Progress has been made, coaches acknowledged. A generational divide on the issue is evident. Today’s players and young assistant coaches — straight and gay — are more comfortable with players expressing their sexuality, coaches said.

“I work with athletes and they’re like: ‘Gay teammates? Who cares as long as they help us win,’” Griffin said. “But when you talk to the coaches, they’re still concerned: ‘What do you do if you have teammates dating?’ or ‘What if I have a lesbian on the team?’ They’re still asking really basic questions.”

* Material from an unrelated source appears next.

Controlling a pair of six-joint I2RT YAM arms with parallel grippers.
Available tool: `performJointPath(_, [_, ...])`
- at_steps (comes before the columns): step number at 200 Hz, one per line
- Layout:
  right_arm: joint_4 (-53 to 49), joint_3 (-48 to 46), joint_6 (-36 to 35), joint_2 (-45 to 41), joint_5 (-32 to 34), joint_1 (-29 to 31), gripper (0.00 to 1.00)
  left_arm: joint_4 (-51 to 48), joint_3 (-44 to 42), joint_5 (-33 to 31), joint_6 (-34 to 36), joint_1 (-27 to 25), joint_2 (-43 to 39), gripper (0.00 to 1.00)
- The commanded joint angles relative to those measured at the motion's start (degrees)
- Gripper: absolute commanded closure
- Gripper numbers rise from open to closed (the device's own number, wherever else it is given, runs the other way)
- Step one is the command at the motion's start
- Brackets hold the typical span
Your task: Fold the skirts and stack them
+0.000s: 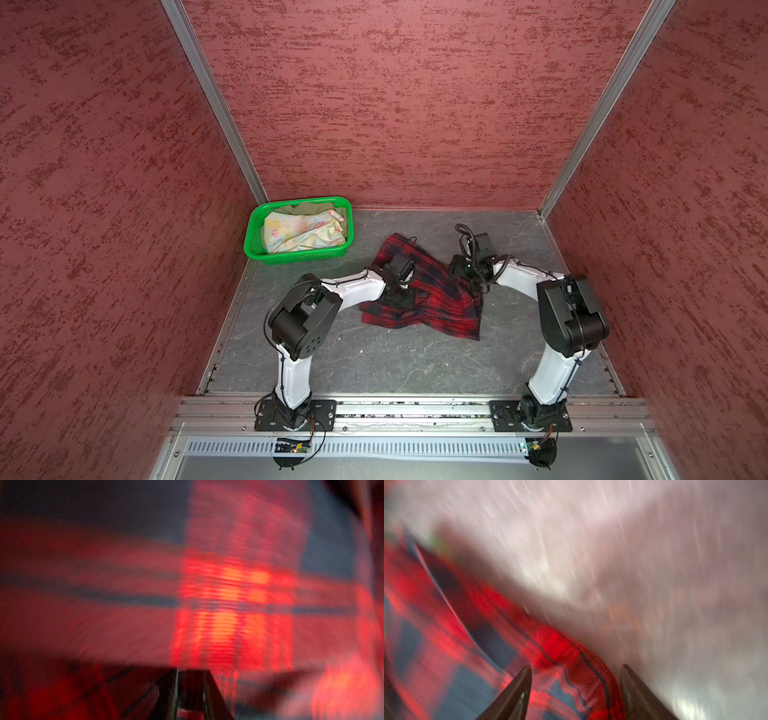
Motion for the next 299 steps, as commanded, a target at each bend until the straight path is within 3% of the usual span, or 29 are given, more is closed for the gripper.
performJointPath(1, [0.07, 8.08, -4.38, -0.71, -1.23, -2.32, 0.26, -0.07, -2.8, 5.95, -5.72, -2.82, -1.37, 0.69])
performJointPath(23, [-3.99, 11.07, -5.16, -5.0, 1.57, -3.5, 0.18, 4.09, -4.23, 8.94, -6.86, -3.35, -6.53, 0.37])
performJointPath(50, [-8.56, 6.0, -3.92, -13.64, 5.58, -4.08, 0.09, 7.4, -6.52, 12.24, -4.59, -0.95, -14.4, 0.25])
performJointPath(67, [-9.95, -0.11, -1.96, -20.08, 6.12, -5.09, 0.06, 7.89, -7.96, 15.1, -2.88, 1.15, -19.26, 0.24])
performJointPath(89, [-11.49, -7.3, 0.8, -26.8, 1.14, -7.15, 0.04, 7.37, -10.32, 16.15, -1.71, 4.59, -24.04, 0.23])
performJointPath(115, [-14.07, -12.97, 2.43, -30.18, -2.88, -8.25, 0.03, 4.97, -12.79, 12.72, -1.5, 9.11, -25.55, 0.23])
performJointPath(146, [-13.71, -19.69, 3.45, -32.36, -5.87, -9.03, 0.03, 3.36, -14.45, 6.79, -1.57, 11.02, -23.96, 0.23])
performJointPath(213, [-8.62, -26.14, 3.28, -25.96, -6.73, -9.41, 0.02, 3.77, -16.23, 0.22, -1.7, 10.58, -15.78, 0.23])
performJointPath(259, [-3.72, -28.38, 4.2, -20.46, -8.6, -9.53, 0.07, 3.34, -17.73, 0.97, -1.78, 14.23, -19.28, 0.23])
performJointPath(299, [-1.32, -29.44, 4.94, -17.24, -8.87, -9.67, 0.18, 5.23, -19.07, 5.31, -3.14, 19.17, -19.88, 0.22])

LGBT SportSafe, an inclusion program for college administrators and coaches to create accepting atmospheres, works with 26 athletic departments across the nation and partnered with the America East Conference. The NCAA set firmer requirements in 2016 for sites to host or bid for major events, and it withdrew championship games from North Carolina because of a controversial bill many believe discriminates against transgender people.

But until the atmosphere feels safe for gay coaches to come out, some say, enough hasn’t changed.

“It still is a big deal because people can’t feel they can be their authentic selves as a coach,” Howe said. “Until we see more out coaches, I’m not going to feel like that culture has changed.”